_Activity_. Your answer should be every line of the entries that has the string "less" in it.

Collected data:
'''

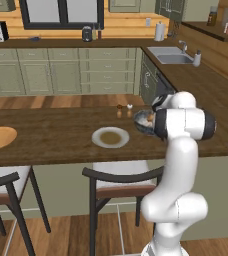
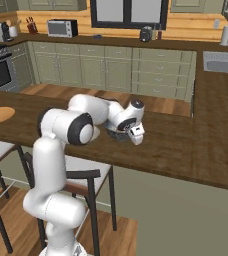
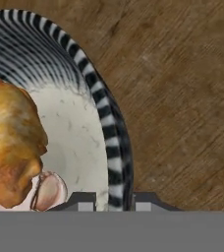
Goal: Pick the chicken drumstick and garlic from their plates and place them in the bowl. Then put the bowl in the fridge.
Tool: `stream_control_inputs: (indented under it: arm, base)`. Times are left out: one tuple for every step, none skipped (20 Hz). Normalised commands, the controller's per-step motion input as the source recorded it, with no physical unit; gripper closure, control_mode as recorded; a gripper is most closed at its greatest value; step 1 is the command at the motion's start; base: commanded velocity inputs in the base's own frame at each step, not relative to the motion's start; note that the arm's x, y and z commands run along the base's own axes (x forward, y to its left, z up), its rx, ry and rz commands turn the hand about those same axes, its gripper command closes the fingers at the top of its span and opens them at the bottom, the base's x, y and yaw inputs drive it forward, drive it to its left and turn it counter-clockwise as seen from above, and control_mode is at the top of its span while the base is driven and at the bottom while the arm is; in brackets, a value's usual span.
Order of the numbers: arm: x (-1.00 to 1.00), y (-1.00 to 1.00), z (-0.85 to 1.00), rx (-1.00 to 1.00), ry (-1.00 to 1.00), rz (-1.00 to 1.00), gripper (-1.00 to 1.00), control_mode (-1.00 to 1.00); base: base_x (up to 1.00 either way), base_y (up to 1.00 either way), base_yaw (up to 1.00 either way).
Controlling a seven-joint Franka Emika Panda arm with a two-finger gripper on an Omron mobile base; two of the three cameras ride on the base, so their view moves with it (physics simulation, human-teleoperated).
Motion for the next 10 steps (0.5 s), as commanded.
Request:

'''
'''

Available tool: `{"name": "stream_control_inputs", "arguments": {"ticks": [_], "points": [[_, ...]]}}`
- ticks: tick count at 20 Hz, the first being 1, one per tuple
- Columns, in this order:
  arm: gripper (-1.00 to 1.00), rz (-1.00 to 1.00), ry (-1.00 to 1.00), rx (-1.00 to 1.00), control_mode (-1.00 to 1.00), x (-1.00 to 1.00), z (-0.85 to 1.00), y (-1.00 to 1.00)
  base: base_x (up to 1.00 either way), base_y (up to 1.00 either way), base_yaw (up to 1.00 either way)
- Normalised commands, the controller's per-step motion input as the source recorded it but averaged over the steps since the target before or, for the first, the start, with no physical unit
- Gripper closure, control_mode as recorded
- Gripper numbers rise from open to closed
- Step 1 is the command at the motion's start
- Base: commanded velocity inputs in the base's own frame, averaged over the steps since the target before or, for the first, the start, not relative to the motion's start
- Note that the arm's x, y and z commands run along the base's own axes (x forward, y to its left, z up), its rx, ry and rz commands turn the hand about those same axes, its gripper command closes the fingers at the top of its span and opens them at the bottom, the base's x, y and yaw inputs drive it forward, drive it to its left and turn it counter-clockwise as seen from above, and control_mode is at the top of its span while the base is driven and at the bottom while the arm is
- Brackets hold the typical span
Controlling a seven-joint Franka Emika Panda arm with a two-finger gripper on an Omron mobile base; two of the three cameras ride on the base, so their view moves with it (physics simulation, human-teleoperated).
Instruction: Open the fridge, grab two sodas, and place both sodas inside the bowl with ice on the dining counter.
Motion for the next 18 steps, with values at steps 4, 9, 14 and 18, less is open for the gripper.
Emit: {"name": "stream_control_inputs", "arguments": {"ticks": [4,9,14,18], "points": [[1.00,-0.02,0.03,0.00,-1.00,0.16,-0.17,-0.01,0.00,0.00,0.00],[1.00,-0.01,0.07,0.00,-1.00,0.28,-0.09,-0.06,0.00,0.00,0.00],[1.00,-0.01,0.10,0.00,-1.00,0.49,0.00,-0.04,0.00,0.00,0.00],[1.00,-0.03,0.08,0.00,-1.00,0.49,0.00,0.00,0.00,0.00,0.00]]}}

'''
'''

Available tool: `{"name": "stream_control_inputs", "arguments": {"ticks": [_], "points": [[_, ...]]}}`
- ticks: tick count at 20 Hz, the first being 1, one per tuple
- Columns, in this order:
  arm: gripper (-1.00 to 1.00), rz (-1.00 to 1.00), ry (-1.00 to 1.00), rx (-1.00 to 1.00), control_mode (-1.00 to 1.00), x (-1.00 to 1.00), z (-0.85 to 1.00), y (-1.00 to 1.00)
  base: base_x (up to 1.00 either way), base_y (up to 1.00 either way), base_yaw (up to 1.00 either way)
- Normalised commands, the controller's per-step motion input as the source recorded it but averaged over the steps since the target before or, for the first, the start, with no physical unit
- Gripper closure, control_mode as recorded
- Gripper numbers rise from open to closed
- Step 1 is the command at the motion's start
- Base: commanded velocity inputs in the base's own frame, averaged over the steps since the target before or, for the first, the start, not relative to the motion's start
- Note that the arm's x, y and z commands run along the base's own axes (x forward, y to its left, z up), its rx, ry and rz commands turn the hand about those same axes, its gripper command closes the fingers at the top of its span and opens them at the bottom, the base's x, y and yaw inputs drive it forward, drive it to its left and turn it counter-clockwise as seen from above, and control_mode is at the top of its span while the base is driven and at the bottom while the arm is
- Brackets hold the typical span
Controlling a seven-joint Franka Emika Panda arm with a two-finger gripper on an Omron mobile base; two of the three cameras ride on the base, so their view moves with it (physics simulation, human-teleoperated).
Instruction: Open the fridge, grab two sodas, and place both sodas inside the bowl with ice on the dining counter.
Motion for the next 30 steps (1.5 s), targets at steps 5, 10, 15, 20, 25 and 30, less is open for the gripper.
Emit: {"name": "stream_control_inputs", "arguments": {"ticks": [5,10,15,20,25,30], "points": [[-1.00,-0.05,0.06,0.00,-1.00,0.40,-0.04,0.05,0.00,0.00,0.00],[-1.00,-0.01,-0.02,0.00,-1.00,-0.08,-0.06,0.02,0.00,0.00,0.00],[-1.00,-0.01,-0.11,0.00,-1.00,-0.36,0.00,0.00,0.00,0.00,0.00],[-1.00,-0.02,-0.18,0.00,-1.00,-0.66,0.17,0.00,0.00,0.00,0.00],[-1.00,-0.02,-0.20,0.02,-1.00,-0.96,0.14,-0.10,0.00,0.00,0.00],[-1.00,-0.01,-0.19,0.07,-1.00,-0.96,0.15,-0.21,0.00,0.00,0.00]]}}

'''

_Written solution_.
Motion for the next 18 steps, with values at steps 4, 9, 14 and 18, less is open for the gripper.
Motion for the next 30 steps (1.5 s), targets at steps 5, 10, 15, 20, 25 and 30, less is open for the gripper.

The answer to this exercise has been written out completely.